PROBLEM DETAILS
Using the entries below, copy out all lines where "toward" is found.

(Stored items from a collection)
============================================================
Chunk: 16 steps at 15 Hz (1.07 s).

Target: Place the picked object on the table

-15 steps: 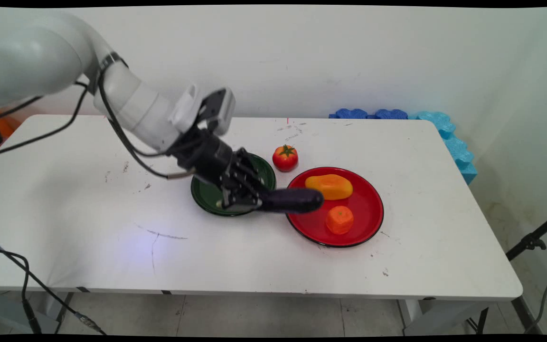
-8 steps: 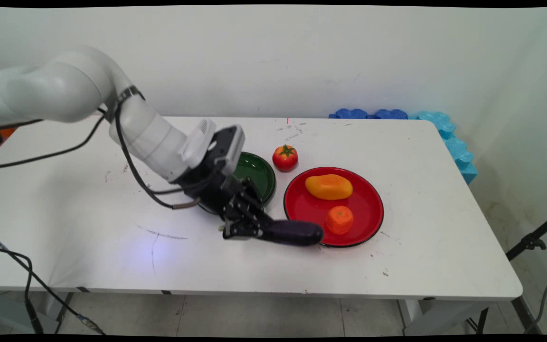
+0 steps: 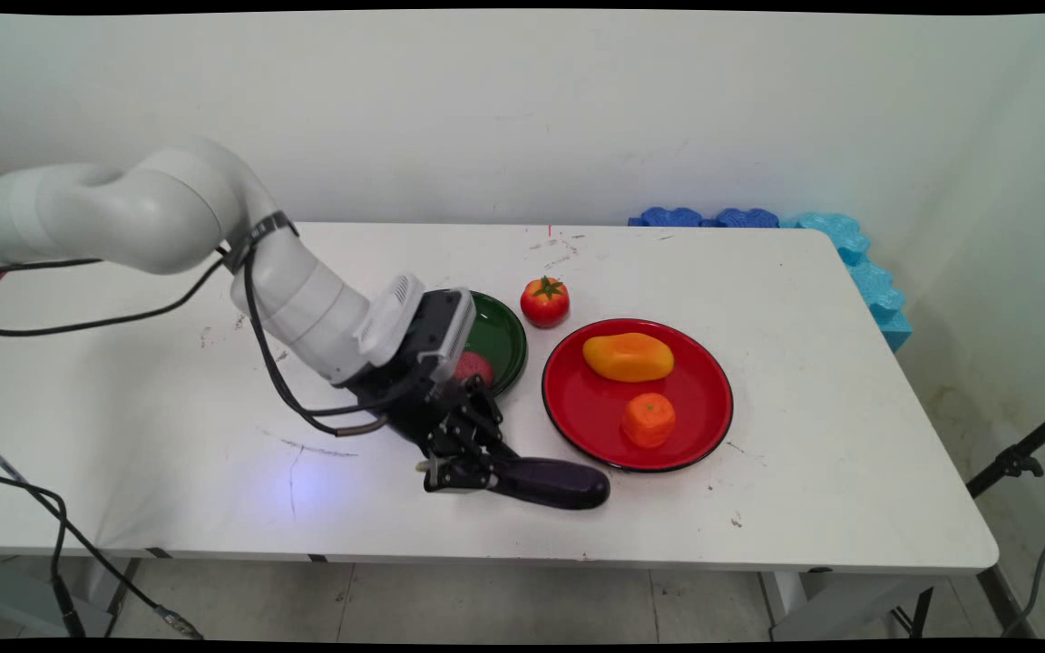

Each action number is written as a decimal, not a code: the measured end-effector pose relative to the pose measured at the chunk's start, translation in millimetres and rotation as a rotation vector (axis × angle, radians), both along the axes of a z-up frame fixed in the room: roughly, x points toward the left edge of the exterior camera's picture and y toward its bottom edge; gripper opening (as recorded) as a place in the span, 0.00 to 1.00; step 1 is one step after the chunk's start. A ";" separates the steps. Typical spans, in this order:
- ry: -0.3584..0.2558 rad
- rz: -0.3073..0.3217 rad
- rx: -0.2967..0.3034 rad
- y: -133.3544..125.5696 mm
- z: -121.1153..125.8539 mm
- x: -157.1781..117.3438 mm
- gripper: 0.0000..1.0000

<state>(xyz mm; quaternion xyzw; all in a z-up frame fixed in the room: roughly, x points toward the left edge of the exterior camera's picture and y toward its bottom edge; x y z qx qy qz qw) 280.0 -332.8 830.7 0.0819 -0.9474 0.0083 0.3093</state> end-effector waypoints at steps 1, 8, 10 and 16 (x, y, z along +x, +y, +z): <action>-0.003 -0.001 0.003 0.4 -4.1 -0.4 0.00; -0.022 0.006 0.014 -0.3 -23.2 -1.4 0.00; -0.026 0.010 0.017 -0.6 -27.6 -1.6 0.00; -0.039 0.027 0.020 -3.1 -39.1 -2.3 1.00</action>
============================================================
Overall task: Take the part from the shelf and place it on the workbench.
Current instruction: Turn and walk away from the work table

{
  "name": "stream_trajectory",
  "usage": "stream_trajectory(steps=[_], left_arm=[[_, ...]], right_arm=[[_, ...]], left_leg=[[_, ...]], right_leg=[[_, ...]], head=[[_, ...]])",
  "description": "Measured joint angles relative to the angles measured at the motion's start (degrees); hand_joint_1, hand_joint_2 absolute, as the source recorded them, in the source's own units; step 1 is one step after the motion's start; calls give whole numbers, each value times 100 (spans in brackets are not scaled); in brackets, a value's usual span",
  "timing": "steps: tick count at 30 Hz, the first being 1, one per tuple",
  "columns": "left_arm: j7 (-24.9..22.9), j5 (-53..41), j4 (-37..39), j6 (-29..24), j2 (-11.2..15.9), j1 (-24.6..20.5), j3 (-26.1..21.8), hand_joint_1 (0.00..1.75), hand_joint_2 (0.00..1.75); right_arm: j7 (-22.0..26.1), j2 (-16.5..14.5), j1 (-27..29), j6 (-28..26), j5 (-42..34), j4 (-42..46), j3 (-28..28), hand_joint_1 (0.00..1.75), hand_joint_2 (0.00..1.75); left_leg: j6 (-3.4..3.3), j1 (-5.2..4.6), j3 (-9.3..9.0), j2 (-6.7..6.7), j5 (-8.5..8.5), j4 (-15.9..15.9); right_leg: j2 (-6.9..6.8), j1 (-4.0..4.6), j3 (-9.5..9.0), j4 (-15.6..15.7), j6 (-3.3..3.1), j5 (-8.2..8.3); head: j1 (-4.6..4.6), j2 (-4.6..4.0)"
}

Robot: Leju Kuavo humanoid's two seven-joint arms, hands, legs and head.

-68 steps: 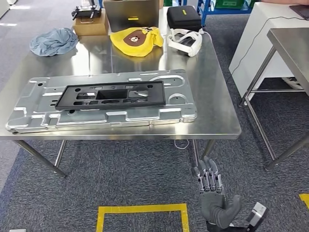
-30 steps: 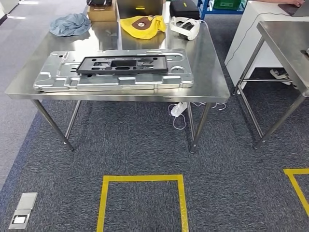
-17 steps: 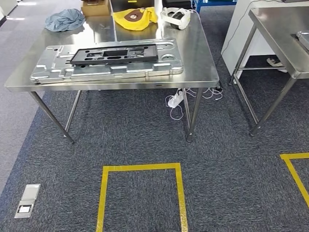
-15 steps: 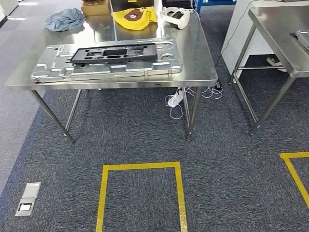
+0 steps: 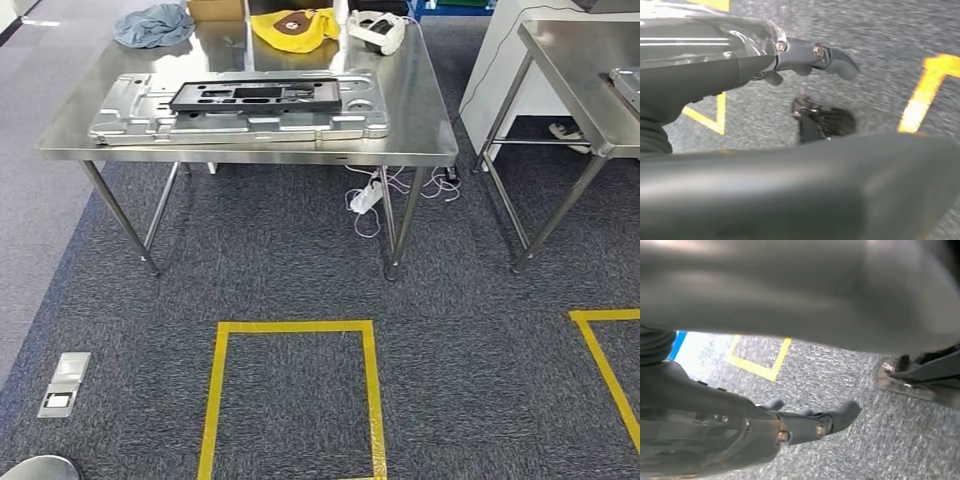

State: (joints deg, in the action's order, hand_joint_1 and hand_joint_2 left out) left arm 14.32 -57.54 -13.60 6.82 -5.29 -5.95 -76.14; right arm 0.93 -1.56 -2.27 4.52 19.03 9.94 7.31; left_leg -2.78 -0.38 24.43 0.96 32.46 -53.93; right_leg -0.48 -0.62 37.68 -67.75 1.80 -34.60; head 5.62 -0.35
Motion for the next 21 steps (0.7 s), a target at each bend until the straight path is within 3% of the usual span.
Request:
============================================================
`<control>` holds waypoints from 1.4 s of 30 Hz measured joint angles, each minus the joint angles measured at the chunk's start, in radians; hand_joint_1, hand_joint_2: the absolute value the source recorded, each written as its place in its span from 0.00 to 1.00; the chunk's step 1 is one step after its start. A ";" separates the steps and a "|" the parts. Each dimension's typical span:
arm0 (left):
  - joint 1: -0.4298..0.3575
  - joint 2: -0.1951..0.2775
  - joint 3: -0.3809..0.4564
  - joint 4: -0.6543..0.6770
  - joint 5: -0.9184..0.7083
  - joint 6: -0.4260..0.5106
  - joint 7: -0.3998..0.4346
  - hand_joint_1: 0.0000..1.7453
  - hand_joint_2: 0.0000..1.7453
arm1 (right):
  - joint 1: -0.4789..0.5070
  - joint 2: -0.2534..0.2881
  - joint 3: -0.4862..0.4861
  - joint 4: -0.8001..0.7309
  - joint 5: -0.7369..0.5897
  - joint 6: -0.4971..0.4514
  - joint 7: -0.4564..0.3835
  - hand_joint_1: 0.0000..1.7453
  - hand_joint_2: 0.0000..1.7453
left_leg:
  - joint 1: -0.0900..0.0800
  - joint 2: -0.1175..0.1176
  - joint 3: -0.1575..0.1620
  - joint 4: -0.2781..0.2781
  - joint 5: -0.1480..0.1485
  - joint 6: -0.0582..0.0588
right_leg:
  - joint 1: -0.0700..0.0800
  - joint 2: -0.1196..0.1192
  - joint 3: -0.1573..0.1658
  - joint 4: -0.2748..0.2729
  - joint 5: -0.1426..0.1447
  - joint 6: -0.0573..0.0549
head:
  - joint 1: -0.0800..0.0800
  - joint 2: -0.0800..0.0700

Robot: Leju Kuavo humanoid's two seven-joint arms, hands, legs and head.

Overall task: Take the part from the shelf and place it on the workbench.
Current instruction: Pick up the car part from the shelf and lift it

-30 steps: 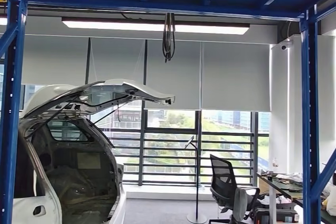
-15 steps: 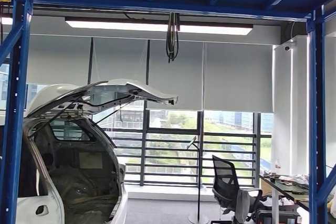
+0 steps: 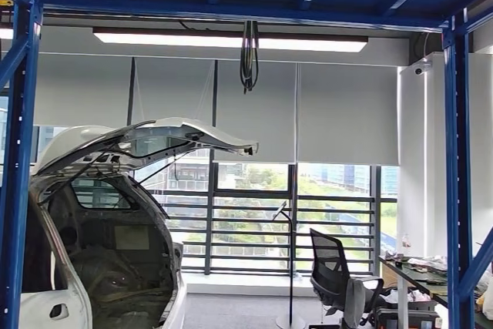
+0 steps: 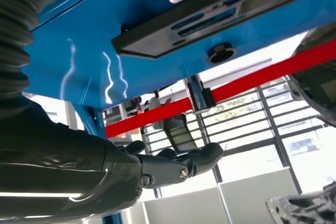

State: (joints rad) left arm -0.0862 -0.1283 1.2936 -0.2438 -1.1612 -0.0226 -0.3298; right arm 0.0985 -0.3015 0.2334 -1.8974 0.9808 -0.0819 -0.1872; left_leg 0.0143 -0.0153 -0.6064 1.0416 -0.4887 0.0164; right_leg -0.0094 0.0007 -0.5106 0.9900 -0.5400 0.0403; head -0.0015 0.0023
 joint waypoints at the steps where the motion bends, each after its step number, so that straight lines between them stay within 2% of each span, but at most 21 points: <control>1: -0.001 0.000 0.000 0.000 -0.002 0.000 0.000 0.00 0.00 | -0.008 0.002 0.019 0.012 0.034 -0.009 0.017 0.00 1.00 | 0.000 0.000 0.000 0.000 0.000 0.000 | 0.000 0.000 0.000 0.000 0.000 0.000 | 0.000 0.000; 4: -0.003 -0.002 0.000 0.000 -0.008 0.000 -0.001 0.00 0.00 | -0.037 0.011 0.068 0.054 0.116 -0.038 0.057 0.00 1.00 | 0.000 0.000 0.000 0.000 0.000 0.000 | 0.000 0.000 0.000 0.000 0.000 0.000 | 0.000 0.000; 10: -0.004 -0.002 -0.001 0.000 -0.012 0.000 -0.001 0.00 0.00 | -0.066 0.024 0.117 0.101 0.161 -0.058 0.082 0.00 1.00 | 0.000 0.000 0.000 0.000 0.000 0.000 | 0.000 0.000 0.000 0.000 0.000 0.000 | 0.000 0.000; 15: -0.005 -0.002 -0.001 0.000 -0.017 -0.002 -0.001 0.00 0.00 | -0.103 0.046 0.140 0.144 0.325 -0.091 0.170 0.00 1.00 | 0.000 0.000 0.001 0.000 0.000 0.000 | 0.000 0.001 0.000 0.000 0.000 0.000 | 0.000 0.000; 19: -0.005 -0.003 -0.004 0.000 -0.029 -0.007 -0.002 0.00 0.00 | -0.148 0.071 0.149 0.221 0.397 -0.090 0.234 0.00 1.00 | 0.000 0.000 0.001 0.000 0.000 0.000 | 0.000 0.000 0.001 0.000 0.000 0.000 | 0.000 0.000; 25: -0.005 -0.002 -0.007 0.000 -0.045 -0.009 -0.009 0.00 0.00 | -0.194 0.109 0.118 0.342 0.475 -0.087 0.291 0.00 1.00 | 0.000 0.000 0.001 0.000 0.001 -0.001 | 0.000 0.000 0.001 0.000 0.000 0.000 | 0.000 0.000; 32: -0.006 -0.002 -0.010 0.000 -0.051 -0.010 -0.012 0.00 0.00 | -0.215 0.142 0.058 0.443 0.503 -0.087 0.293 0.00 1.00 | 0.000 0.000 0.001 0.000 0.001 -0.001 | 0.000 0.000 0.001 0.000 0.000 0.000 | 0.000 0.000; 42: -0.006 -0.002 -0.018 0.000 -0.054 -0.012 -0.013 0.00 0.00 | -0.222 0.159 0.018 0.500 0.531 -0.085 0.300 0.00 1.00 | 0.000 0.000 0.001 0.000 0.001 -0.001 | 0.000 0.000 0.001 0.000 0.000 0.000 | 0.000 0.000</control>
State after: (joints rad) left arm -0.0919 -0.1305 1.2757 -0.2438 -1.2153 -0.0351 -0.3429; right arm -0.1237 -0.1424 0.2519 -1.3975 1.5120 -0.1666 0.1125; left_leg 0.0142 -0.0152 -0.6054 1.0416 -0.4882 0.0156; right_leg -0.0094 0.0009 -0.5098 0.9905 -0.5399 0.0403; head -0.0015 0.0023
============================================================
ANSWER SECTION
Each action number is written as a decimal, not a code: the measured end-effector pose relative to the pose measured at the chunk's start, translation in millimetres and rotation as a rotation vector (axis × angle, radians), both along the axes of a z-up frame fixed in the room: roughly, x points toward the left edge of the exterior camera's picture and y toward its bottom edge; gripper opening (as recorded) as a place in the span, 0.00 to 1.00; step 1 is one step after the chunk's start. A ";" separates the steps. Typical spans, in this order:
<state>(xyz mm; quaternion xyzw; all in a z-up frame fixed in the room: roughly, x points toward the left edge of the exterior camera's picture and y toward its bottom edge; x y z qx qy qz qw) 280.0 -332.8 830.7 0.0819 -0.9474 0.0083 0.3093</state> end-effector waypoints at steps 1, 8, 10 and 16 (x, y, z along +x, +y, +z): <action>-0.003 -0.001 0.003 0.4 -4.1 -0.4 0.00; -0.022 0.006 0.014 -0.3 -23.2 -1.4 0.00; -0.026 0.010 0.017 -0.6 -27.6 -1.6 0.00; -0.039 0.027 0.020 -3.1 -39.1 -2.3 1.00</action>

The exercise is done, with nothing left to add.